**Your instructions**
Where a line in the records below includes "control", pull that line out.
:: Source records ::
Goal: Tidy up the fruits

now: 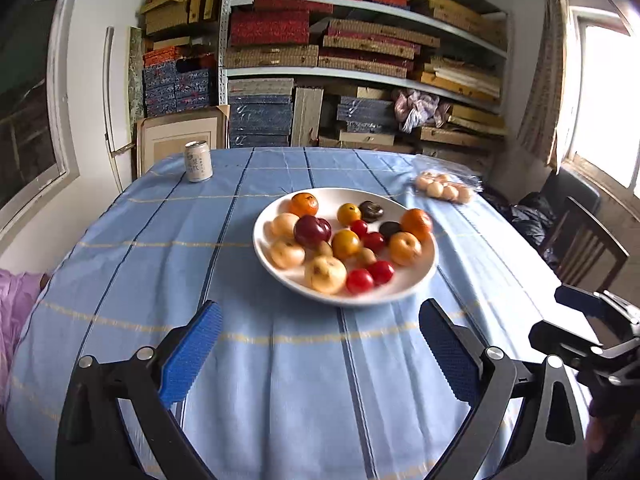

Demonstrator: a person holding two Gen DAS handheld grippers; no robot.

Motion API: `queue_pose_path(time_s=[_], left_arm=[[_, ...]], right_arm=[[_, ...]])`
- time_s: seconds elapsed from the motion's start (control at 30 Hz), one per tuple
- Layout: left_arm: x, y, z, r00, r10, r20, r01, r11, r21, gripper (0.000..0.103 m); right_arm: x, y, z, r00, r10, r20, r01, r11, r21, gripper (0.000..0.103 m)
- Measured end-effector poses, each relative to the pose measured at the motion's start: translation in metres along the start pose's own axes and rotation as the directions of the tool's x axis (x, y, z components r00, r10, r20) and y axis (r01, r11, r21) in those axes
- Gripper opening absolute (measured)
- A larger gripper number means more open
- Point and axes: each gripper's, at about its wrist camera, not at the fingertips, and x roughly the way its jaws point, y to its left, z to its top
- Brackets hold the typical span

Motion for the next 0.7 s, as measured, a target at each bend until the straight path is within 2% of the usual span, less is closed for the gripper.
queue_pose_path(time_s=[0.2, 0.33, 0.53, 0.7], left_arm=[[-0.051, -0.01, -0.028, 0.998, 0.055, 0.029, -0.056, 0.998, 0.009, 0.099], [-0.077, -0.016, -0.044, 0.996, 0.086, 0.022, -0.087, 0.996, 0.016, 0.099], [-0.107, -0.02, -0.063, 0.997, 0.059, 0.044, -0.059, 0.998, 0.003, 0.099], [-0.121, -0.025, -0.067, 0.995, 0.074, 0.071, -0.075, 0.997, 0.011, 0.099]], right_arm=[[-0.048, 0.002, -0.039, 0.998, -0.065, 0.026, 0.065, 0.998, 0.0, 0.098], [-0.074, 0.007, -0.06, 0.996, -0.072, 0.05, 0.072, 0.997, 0.003, 0.098], [-0.1, 0.028, -0.085, 0.995, -0.074, 0.068, 0.077, 0.996, -0.05, 0.098], [-0.114, 0.036, -0.093, 0.991, -0.091, 0.097, 0.098, 0.993, -0.069, 0.098]])
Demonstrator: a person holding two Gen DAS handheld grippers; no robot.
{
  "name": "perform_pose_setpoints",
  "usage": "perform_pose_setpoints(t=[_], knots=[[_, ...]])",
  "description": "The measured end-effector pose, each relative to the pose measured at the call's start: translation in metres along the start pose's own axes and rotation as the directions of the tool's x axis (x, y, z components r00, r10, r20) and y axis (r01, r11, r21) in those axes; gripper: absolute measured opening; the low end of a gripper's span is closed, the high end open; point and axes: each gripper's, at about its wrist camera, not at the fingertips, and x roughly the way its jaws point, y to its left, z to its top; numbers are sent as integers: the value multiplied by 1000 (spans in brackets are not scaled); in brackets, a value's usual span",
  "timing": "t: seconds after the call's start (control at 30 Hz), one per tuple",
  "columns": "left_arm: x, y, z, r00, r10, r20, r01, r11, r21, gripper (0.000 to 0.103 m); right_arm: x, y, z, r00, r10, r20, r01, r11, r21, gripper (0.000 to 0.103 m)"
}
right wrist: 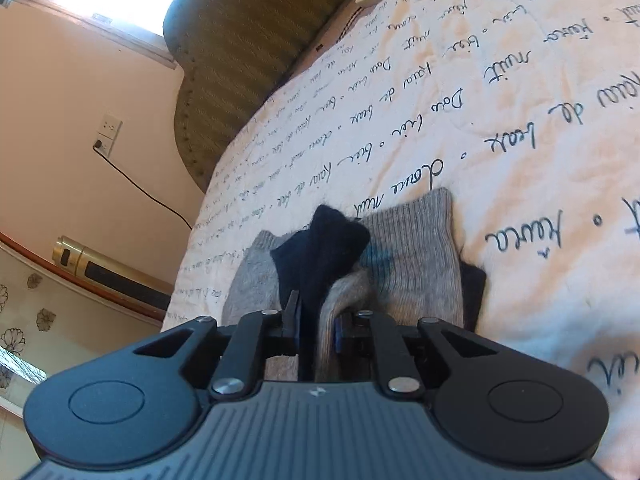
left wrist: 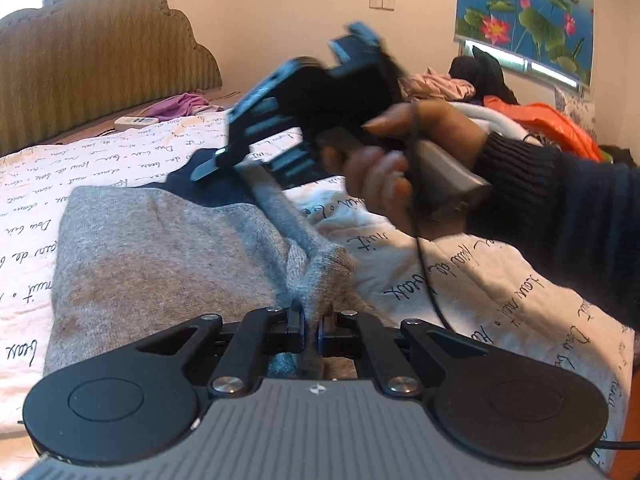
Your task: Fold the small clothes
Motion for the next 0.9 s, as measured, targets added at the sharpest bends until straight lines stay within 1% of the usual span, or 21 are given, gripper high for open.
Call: perform_pose_setpoints(t=[0.07, 0.13, 0.17, 0.2, 0.23, 0.3, 0.33, 0.37, 0.4, 0.47, 0.5, 0.53, 0.57, 0.6, 0.63, 0.67, 0.7, 0.73, 0.77, 0.8, 0.9], knots=[[0, -4, 1, 1000, -13, 6, 13, 1000, 6, 3, 6, 4, 5, 999, -48, 6, 48, 998, -31, 15], [1, -7, 1, 1000, -26, 13, 26, 1000, 6, 3, -3, 17, 4, 998, -23, 51, 29, 992, -123, 11], [4, -8, -1, 1000, -29, 7, 29, 1000, 7, 3, -9, 25, 3, 998, -14, 68, 25, 986, -166, 11], [7, -9, -3, 999, -31, -9, 31, 1000, -1, 3, -12, 29, 2, 997, -10, 77, 25, 979, -202, 11], [12, -7, -5, 999, -38, -34, 38, 999, -18, 3, -14, 30, 1, 997, -26, 78, 43, 973, -228, 11], [20, -2, -10, 997, -48, -64, 45, 998, -47, 3, -8, 17, 2, 989, -138, 53, 147, 963, -226, 11], [18, 0, -10, 996, -58, -62, 54, 997, -59, 3, -7, 4, 1, 987, -155, 34, 159, 967, -199, 13], [16, 4, -8, 996, -73, -57, 69, 995, -69, 4, -10, -6, -1, 989, -143, 24, 145, 976, -164, 14], [12, 8, -8, 994, -97, -50, 93, 993, -71, 14, -16, -12, -4, 991, -133, 33, 136, 982, -134, 15], [-1, 18, -5, 989, -143, -30, 140, 987, -78, 18, -32, -14, -9, 989, -124, 78, 132, 986, -105, 20], [-11, 26, -4, 986, -167, -13, 165, 982, -86, 22, -45, -14, -13, 985, -124, 117, 134, 987, -89, 26], [-23, 35, -4, 983, -185, 12, 185, 978, -99, 27, -56, -13, -18, 981, -121, 152, 133, 989, -69, 36], [-34, 44, -5, 981, -190, 33, 192, 975, -109, 44, -68, -13, -24, 977, -112, 183, 123, 991, -48, 43], [-46, 55, -7, 983, -173, 56, 178, 977, -118, 62, -79, -12, -32, 973, -103, 206, 112, 993, -34, 63], [-56, 65, -9, 987, -141, 81, 150, 980, -128, 67, -89, -10, -42, 971, -95, 221, 104, 994, -30, 74], [-66, 74, -13, 989, -95, 110, 109, 985, -134, 67, -98, -6, -55, 970, -80, 229, 91, 995, -37, 75], [-73, 81, -17, 992, -50, 118, 65, 990, -123, 67, -104, -1, -67, 974, -60, 220, 73, 996, -49, 74], [-77, 85, -20, 994, -13, 108, 24, 995, -98, 67, -108, 2, -80, 977, -52, 207, 65, 996, -55, 74], [-78, 86, -21, 996, 29, 83, -25, 998, -53, 67, -113, 6, -95, 980, -53, 194, 66, 996, -64, 74], [-79, 86, -24, 996, 57, 66, -56, 998, -12, 67, -116, 10, -108, 982, -49, 185, 64, 995, -74, 74], [-74, 81, -38, 996, 87, 24, -89, 991, 104, 67, -116, 19, -131, 990, -25, 137, 35, 997, -72, 74]])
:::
**Answer box**
- time_s: seconds elapsed from the motion's start (control at 30 Hz), one per tuple
  "timing": "t: seconds after the call's start (control at 30 Hz), one per tuple",

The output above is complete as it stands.